- Le Silvolâtre* : Le beau de la nature sauvage c’est que, lorsque j’y pénètre, je retrouve ma sauvagerie. Une fois dans la Wilderness, j'ai le droit de me comporter comme un sauvage.
- Le Sceptique : Mais cette nature sauvage dans laquelle vous pénétrez ... est-elle vraiment sauvage?
- Le Silvolâtre : Je peux vous le garantir : je l'ai fabriquée moi-même!
C’est ainsi que je résume ce
passage de mon ouvrage : Le retour
du prédateur. Mises en scène du sauvage dans la société post-rurale ** :
" Domestique et sauvage : un champ rhétorique
En fait, une lecture considérant
l’ « appel du sauvage » non pas comme une donnée immuable, un
universel psychique, mais comme une construction symbolique, nous pousserait à
soutenir que, lorsqu’il pénètre dans la « nature sauvage », notre
moderne prédateur ne
« retrouve » rien du tout. Il tombe sur quelque chose, c’est
vrai, mais c’est sur ce que
lui-même y avait mis : un décor, des représentations, un mode
d’emploi : « la nature est ce lieu où l’on est censé être naturel. Être naturel revient à … ».

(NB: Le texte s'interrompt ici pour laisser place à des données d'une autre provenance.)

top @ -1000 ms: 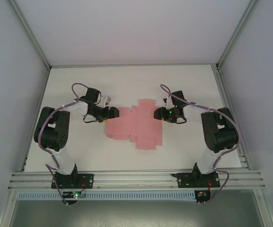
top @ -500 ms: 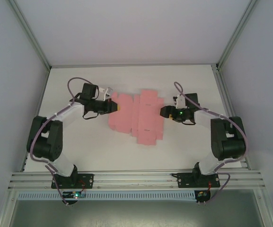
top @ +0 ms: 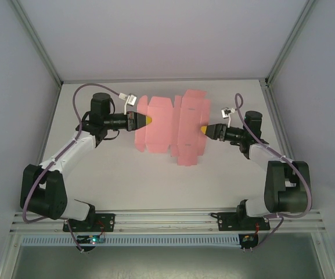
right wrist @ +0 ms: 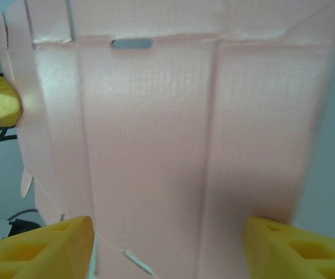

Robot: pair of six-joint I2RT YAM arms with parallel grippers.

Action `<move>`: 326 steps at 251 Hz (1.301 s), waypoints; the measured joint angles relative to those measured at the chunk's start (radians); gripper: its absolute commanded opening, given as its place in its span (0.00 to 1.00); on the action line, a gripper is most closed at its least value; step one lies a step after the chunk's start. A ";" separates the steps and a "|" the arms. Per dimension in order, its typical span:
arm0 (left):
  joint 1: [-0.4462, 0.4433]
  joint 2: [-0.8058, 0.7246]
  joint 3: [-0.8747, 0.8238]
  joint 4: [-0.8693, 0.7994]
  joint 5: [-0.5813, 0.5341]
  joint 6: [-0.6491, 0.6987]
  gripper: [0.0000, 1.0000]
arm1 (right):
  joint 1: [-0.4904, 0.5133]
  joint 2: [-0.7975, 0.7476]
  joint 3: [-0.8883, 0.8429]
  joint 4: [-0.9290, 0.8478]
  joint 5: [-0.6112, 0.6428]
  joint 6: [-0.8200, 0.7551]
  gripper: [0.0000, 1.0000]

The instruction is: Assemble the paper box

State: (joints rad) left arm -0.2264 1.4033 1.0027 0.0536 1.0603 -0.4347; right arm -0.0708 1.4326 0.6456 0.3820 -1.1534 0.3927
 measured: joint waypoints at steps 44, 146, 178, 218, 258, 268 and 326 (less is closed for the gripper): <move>-0.003 -0.076 -0.009 0.001 0.001 0.000 0.00 | -0.089 -0.004 -0.021 -0.012 -0.026 -0.035 0.69; -0.017 -0.101 -0.045 0.007 -0.052 -0.010 0.00 | 0.013 -0.104 -0.019 0.014 -0.093 -0.028 0.09; -0.017 -0.109 -0.062 0.006 -0.102 -0.007 0.00 | 0.017 -0.177 0.004 -0.114 -0.071 -0.097 0.00; -0.029 -0.145 -0.070 -0.050 -0.188 0.019 0.65 | 0.043 -0.219 0.106 -0.410 0.036 -0.280 0.00; -0.029 -0.197 -0.067 -0.211 -0.362 0.071 1.00 | 0.152 -0.167 0.317 -0.792 0.288 -0.549 0.00; -0.029 -0.205 -0.062 -0.261 -0.418 0.079 1.00 | 0.193 -0.131 0.369 -0.865 0.351 -0.603 0.00; -0.019 -0.170 0.027 -0.431 -0.610 0.087 1.00 | 0.409 0.118 0.559 -1.095 0.748 -0.847 0.03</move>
State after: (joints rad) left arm -0.2451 1.2335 1.0294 -0.3779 0.4507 -0.3481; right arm 0.3382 1.5509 1.2049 -0.7132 -0.4049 -0.4541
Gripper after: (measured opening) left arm 0.998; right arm 0.059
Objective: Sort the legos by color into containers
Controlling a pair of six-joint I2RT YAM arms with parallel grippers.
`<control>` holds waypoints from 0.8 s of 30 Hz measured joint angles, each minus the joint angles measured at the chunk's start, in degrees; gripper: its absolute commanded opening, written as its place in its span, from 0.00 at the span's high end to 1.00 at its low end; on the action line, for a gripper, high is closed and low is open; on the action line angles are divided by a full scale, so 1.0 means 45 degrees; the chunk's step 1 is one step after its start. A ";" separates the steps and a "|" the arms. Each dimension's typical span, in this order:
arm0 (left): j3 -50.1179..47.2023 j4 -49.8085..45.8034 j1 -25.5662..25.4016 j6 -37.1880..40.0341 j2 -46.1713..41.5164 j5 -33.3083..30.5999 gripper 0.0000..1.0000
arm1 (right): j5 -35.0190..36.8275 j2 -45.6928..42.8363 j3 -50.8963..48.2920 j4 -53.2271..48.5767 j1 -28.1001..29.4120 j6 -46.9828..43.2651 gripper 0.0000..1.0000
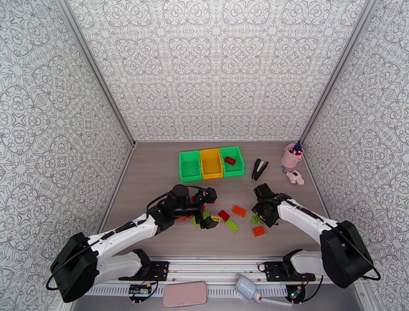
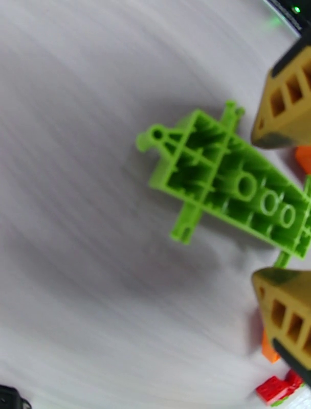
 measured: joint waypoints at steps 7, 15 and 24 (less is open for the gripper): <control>0.0000 0.0000 0.0000 0.0005 0.0000 -0.0005 0.00 | 0.0092 0.0185 0.0000 0.0262 0.0000 0.0228 0.56; -0.0005 0.0024 0.0000 0.0000 0.0000 -0.0068 0.00 | 0.0447 0.0160 0.0000 0.0257 0.0000 0.0024 0.65; -0.0005 0.0058 0.0000 -0.0005 -0.0029 -0.0112 0.00 | 0.0729 -0.0758 0.0219 0.0690 0.0000 -0.1705 0.65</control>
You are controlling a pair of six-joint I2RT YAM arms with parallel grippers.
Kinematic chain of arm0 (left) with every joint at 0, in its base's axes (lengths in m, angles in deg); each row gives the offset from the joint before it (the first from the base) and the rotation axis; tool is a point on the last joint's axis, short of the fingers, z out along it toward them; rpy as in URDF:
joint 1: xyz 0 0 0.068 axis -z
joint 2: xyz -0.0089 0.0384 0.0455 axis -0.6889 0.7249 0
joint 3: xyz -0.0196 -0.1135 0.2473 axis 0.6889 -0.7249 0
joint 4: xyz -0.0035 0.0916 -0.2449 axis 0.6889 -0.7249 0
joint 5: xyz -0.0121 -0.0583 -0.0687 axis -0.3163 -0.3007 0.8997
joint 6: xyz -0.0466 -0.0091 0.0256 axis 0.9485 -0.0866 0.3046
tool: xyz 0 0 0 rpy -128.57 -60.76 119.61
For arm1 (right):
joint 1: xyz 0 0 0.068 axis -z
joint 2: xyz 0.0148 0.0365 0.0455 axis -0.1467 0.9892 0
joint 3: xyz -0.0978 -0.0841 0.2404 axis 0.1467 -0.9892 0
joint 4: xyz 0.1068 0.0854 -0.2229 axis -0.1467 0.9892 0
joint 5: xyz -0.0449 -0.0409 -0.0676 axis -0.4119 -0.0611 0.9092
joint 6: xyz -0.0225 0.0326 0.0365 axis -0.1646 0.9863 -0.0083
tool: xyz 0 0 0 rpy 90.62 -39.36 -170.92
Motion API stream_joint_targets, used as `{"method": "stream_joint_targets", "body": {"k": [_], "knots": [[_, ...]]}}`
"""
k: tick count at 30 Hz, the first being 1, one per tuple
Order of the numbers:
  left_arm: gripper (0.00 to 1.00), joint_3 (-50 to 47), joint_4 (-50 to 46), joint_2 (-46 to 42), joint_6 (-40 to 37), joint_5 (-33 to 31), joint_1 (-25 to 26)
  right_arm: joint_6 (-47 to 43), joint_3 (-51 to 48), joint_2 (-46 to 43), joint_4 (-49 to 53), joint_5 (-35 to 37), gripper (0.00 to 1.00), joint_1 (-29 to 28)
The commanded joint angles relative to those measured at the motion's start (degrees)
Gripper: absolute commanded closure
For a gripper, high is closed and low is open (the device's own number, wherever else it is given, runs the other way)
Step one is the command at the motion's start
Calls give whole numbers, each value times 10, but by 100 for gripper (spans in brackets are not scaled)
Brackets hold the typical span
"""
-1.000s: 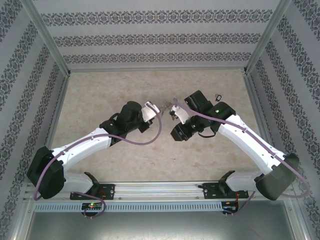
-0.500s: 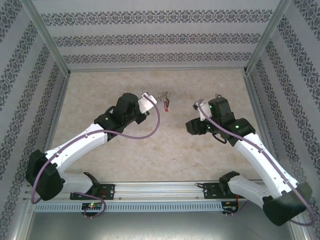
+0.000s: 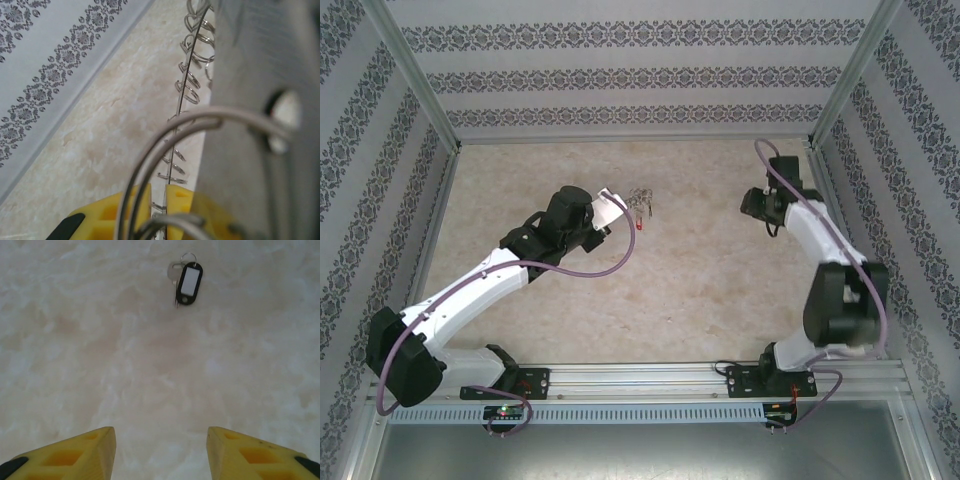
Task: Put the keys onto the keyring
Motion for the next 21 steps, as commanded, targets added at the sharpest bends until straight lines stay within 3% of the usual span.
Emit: {"method": "stream_joint_targets", "body": {"k": [1,13,18,21], "knots": [[100,3,-17,-26,26,-2,-8,-8,91,91,11,8,49,21],[100,-19,-59,-37,43,9,-9,-40,487,441,190,34,48,43],[100,-33,-58,-41,56,11,-9,-39,583,507,258,41,48,43],[100,-44,-50,-42,66,15,-9,-44,585,512,279,39,56,42]]}}
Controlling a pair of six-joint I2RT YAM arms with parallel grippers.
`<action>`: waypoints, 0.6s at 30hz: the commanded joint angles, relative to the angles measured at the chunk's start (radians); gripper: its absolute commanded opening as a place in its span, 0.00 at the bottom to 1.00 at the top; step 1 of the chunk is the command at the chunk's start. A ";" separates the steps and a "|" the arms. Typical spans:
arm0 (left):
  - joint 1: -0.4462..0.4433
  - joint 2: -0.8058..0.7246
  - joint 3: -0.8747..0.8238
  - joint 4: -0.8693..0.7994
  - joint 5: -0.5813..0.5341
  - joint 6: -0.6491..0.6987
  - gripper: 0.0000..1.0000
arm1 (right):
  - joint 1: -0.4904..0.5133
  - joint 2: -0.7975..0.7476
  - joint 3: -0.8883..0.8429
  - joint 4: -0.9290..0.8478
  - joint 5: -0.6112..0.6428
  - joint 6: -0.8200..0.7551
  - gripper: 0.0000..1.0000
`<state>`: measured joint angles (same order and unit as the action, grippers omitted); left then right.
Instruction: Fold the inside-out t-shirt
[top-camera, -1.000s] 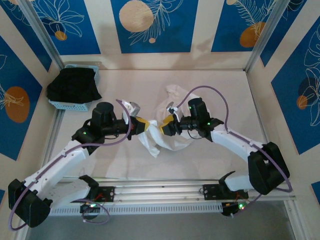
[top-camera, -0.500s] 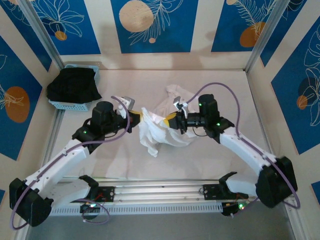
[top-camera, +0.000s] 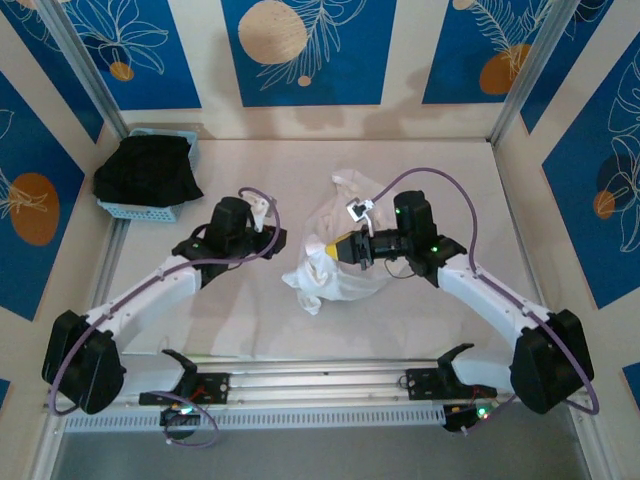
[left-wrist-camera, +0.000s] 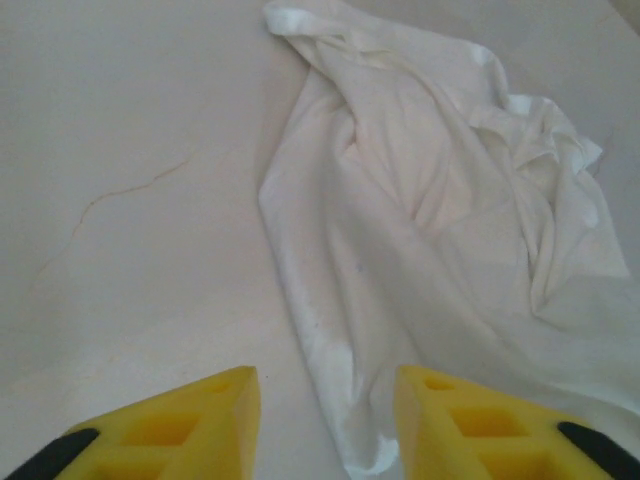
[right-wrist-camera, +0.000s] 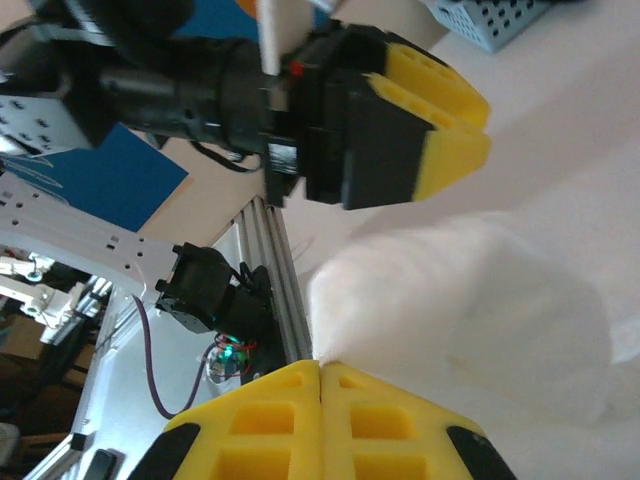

Pendant que je participe à un cours de tango, je peux presser mon corps
contre celui d’une inconnue sans que personne n’y trouve rien à redire. C’est
prévu, voire même exigé. Dans la pénombre d’une église, en revanche, ce serait mal vu. Lorsque je participe
à un match de rugby, je peux marcher
sur les cuisses de mon antagoniste tout en sachant que cette
manifestation d’ « exubérance masculine » ne choquera pas outre
mesure le staff arbitral et sera
même approuvée par la partie la plus « virile » du public …
« ici on n’est pas au patronage … ». Autrement dit, présentée officiellement
comme ce qui échappe au processus de domestication, comme ce qui, une
fois chassé, « revient au galop », la sauvagerie de l’homme et de la
nature est, en fait, une dimension
culturellement entretenue. Il ne s’agit pas d’une donnée, mais d’un produit. Si pour les sciences naturelles
la nature sauvage est une réalité biologique, pour les sciences de l’homme il s’agit d’une
représentation sociale (dans le sens où nous ne pouvons atteindre cette réalité
que par le biais des schémas culturels qui orientent notre perception et notre
action). La fonction de cette représentation (parce que les représentations
sociales ont aussi un aspect pragmatique) est, entre autres, de construire
une dimension individuelle et collective
où, au nom de l’instinct, du cerveau reptilien où de la phylogenèse,
j’ai le droit d’exprimer ma « sauvagerie ». Les pulsions biologiques,
l’atavisme, autrement dit, seraient moins la cause que le prétexte du
regain d’intérêt pour le monde sauvage".
Cette citation me donne envie d’en produire d’autres, juste pour rappeler l’esprit de mes anciens travaux. Je le ferai dorénavant avec une certaine régularité.
*Néologisme inélégant qui me permet de donner un nom aux adorateurs de la Silva, à savoir de la forêt (j'en fais partie,mais je milite pour une silvolâtrie critique).